Oh, if he only knew how jealous I’d been of him his entire life.

“Not true anymore, so quit whining.”

His grin was entirely too knowing. “No indeed.”

I held up a hand. “Don’t start with your witchy sex business. Not in the mood.”

“Because you don’t know the magic of such.” He shrugged. “Your call. I don’t need to brag.”

Bishop smiled around his bottle as he tipped it back. “Yes, you do.”

Preston smiled back. “Yeah. I kind of do. I earned it, man. I had a hell of a dry spell before Ms. Moon. And Bishop did too before April. You gotta wait for the good sometimes.” He frowned at me. “You never had to wait. Ever. Your bedroom should’ve had a damn turnstile.”

“Thanks for the exaggeration. Not true. I was not nearly as indiscriminate as you think. And before Shelby,” I drank some of my water to cover my groan at accidentally admitting it aloud, “well, let’s just say it had been a damn long time.”

“Why her?” Bishop asked quietly. “I know you had a thing for her from the start, but why? She’s pretty, sure.”

“She’s a fucking knockout, but that’s not why. It’s not even the half.”

“Then?”

“She’s so damn strong for her and her child. Like she’d shut down everything she ever wanted or needed to take care of her kid and that just blows my mind. And Berry is a fucking miracle. She’s so smart and tough and takes zero crap, but she’s so interested in everything. She loves Bob and Bob adores her. Every time she comes over, we just run around like lunatics the entire time while Shelby works and—” I stopped talking, realizing both my brother and Bishop were staring at me as if I’d sprouted another head. “What?”

“Do you hear yourself?” Preston shook his head as if he was dazed. “You sound like…”

“Us,” Bishop finished.

“What? No. I definitely don’t sound like you two lovesick fools. How could I? I barely know her. Them. It takes a certain amount of time to—” I broke off and shoved away my glass to drop my head in my hands. “I’m fucking screwed.”

Bishop laughed and squeezed my shoulder. “I fell for April overnight. Sure, the kid makes it thornier, but it’s definitely possible. And your brother here fell over email.”

“Actually, hearing her voice on her podcast sealed the deal but it definitely started over email. She hated me. It was so fucking sexy.”

“You Shaws have some kind of deviant sadistic streak that becomes obsessed if a woman doesn’t seem to like you.”

I nodded miserably. “Yeah. That was the start for me. And the pink—”

Bishop held up a hand. “We don’t need those details, son.”

“Pantsuit,” I finished, laughing despite myself.

If these two clowns could find lasting love in such unbelievable ways, so could I. Even if I still wanted to throw up at the very idea.

“She isn’t ready to love me,” I said under my breath, picturing the look on her face when I’d said I was meeting a friend. Deliberately, hoping she got the wrong idea because I wanted to punish her for thinking I’d lied about Kate. I didn’t fucking lie. If I said I hadn’t touched her, that was because I hadn’t. I wasn’t a prick like Davenport.

But the idea of her thinking I had twisted a sharp blade right through my gut.
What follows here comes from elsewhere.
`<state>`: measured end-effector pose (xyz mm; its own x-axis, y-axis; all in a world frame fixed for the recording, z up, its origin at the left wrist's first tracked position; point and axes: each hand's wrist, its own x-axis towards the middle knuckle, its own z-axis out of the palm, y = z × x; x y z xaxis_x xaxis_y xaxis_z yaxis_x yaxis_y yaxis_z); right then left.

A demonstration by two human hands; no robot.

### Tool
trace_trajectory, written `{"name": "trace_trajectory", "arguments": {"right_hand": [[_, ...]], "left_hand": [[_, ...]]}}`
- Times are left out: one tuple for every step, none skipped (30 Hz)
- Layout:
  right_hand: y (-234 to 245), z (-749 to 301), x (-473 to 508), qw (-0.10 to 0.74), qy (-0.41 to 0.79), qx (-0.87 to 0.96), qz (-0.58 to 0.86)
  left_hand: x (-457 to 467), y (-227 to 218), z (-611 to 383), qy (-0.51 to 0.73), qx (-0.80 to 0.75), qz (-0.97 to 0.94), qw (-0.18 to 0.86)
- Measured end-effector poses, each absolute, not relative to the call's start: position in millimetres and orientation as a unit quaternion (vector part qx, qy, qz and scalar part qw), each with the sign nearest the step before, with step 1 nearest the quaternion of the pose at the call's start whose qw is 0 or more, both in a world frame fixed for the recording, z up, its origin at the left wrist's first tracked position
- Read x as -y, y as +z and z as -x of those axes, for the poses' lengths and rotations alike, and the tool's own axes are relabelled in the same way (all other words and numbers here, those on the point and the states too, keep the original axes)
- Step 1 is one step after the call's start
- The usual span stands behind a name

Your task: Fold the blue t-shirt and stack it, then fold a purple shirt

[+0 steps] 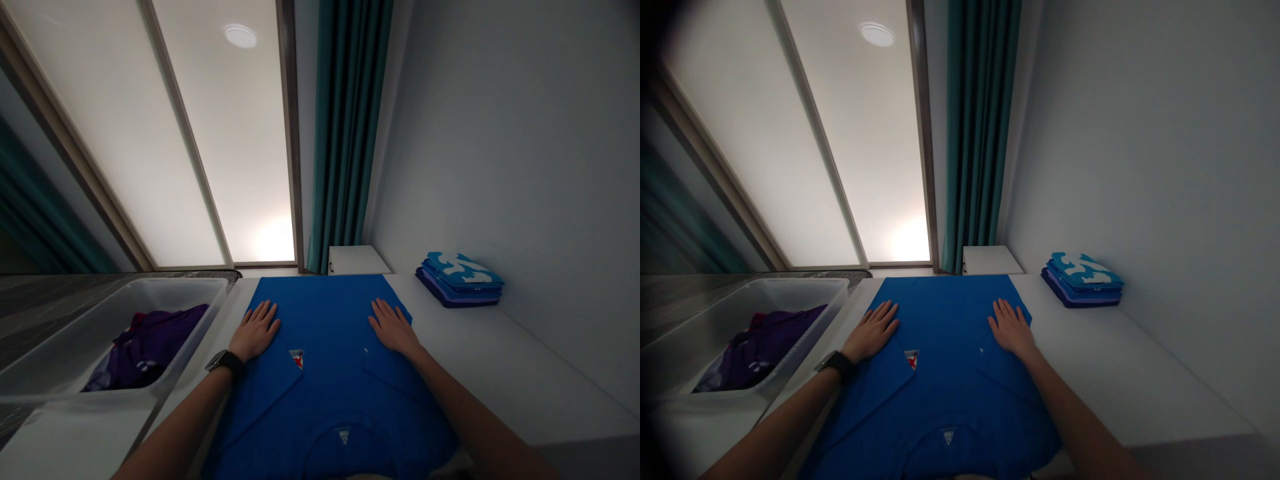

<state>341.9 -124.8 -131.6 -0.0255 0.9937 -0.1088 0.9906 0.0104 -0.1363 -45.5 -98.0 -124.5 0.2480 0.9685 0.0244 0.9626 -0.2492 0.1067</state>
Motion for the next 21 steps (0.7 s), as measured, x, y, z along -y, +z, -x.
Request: {"name": "trace_trajectory", "arguments": {"right_hand": [[-132.5, -342.1, 124.9, 0.008, 0.086, 0.710, 0.699], [-133.3, -342.3, 125.0, 0.007, 0.085, 0.710, 0.699], [-134.0, -342.5, 124.9, 0.007, 0.084, 0.710, 0.699], [-134.4, -342.6, 124.6, 0.007, 0.083, 0.709, 0.700], [-134.6, -342.8, 124.2, 0.007, 0.084, 0.709, 0.700], [-134.4, -343.1, 123.4, 0.007, 0.086, 0.710, 0.699], [-133.7, -343.5, 122.1, 0.007, 0.089, 0.711, 0.698], [-132.7, -343.9, 120.2, 0.007, 0.095, 0.710, 0.698], [-131.3, -344.5, 117.7, 0.007, 0.101, 0.709, 0.698], [-129.8, -345.0, 114.4, 0.007, 0.105, 0.707, 0.699], [-128.1, -345.6, 110.5, 0.008, 0.106, 0.706, 0.701], [-126.7, -346.0, 105.8, 0.010, 0.104, 0.705, 0.702], [-125.5, -346.3, 100.5, 0.013, 0.099, 0.706, 0.701], [-124.6, -346.3, 94.7, 0.016, 0.094, 0.708, 0.700], [-124.2, -346.0, 88.5, 0.019, 0.091, 0.711, 0.697], [-124.0, -345.5, 82.0, 0.024, 0.091, 0.715, 0.693], [-124.2, -344.6, 75.5, 0.029, 0.094, 0.719, 0.688], [-124.5, -343.4, 69.0, 0.034, 0.097, 0.725, 0.681], [-125.0, -341.9, 62.9, 0.039, 0.100, 0.730, 0.675], [-125.6, -340.3, 57.2, 0.043, 0.102, 0.735, 0.669], [-126.3, -338.7, 52.2, 0.047, 0.104, 0.739, 0.664]], "left_hand": [[98.4, -125.4, 45.7, 0.046, -0.612, -0.789, 0.034], [98.6, -126.3, 45.9, 0.047, -0.611, -0.789, 0.035], [98.7, -126.9, 46.1, 0.048, -0.610, -0.790, 0.038], [98.6, -127.1, 46.2, 0.046, -0.608, -0.791, 0.042], [98.4, -126.6, 46.2, 0.044, -0.608, -0.791, 0.047], [98.0, -125.2, 46.0, 0.042, -0.609, -0.791, 0.052], [97.1, -122.9, 45.5, 0.040, -0.611, -0.788, 0.057], [95.8, -119.7, 44.9, 0.040, -0.615, -0.785, 0.062], [93.8, -115.7, 44.1, 0.042, -0.621, -0.780, 0.065], [91.1, -111.1, 43.2, 0.047, -0.626, -0.775, 0.066], [87.6, -106.4, 42.3, 0.054, -0.631, -0.771, 0.065], [83.3, -101.9, 41.5, 0.062, -0.633, -0.769, 0.062], [78.2, -98.0, 41.0, 0.069, -0.633, -0.769, 0.056], [72.6, -95.0, 40.7, 0.075, -0.632, -0.770, 0.050], [66.5, -92.9, 40.7, 0.080, -0.630, -0.772, 0.042], [60.0, -91.7, 41.1, 0.083, -0.627, -0.773, 0.036], [53.2, -91.3, 41.8, 0.086, -0.626, -0.774, 0.031], [46.2, -91.5, 43.0, 0.088, -0.627, -0.774, 0.027], [38.9, -91.9, 44.6, 0.091, -0.629, -0.771, 0.024], [31.2, -92.5, 46.7, 0.094, -0.633, -0.768, 0.022], [23.2, -93.2, 49.3, 0.097, -0.637, -0.764, 0.021]]}}
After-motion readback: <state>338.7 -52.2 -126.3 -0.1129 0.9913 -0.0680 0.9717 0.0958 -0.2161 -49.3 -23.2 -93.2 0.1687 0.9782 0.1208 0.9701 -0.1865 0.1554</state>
I hated that wounded expression I’d seen in her beautiful eyes—the direct opposite of the free, joyful expression she’d worn the night before as we’d danced. That it was an expression I’d inadvertently put there by being a reformed manho just made it that much worse.
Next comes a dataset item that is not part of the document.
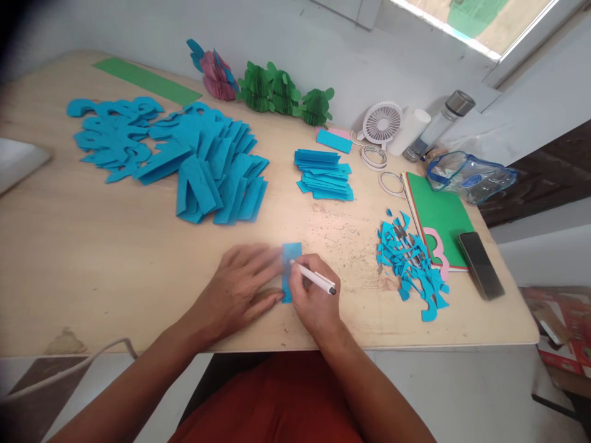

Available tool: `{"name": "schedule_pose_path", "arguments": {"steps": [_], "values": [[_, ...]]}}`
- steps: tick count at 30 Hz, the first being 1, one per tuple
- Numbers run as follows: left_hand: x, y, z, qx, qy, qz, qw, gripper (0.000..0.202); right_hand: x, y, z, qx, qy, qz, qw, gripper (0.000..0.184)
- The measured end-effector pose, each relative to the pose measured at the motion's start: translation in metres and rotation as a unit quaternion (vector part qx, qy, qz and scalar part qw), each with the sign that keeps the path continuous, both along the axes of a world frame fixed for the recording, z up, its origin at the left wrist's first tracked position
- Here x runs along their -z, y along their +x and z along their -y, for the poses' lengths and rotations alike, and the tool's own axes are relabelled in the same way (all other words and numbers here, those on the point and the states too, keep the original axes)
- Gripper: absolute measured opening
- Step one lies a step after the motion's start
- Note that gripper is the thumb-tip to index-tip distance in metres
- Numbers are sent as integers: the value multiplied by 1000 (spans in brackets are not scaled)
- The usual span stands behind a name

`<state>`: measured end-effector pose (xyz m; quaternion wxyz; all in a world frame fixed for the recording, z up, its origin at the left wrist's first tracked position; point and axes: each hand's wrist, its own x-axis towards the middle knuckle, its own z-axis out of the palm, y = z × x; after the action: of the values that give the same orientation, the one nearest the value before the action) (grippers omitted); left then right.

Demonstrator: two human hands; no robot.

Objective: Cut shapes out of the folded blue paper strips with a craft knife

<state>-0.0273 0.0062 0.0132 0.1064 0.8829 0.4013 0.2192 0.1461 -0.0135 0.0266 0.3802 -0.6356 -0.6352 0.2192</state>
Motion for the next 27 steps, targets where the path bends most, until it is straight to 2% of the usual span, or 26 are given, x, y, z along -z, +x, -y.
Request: {"name": "schedule_pose_path", "arguments": {"steps": [27], "values": [[1,0,1,6,8,-13,1000,32,2,2,3,-3,5,-13,1000,15]]}}
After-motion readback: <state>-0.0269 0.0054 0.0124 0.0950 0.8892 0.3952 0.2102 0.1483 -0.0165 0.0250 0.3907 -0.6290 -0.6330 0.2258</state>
I was trying. Mostly, I was doing pretty good.

Okay, maybe I hadn’t fully come clean to Shelby about my semi-recent discovery her ex was friends with my asshole father. But I didn’t know how close they were. I’d never seen them together in the flesh. Hell, even my brief interaction with the man when he’d taunted me with the term nepo baby was in the distant past. I’d practically forgotten it.

I had no desire to remember anything about Davenport, period.

What consumed me was Shelby. Her happiness was like oxygen to me already. Absolutely vital.

I had to fix this messed-up situation somehow. She had to believe me.

I slammed my bottle down. “I have to figure out how to be the man she can be with. Maybe even,” I gulped, “love.”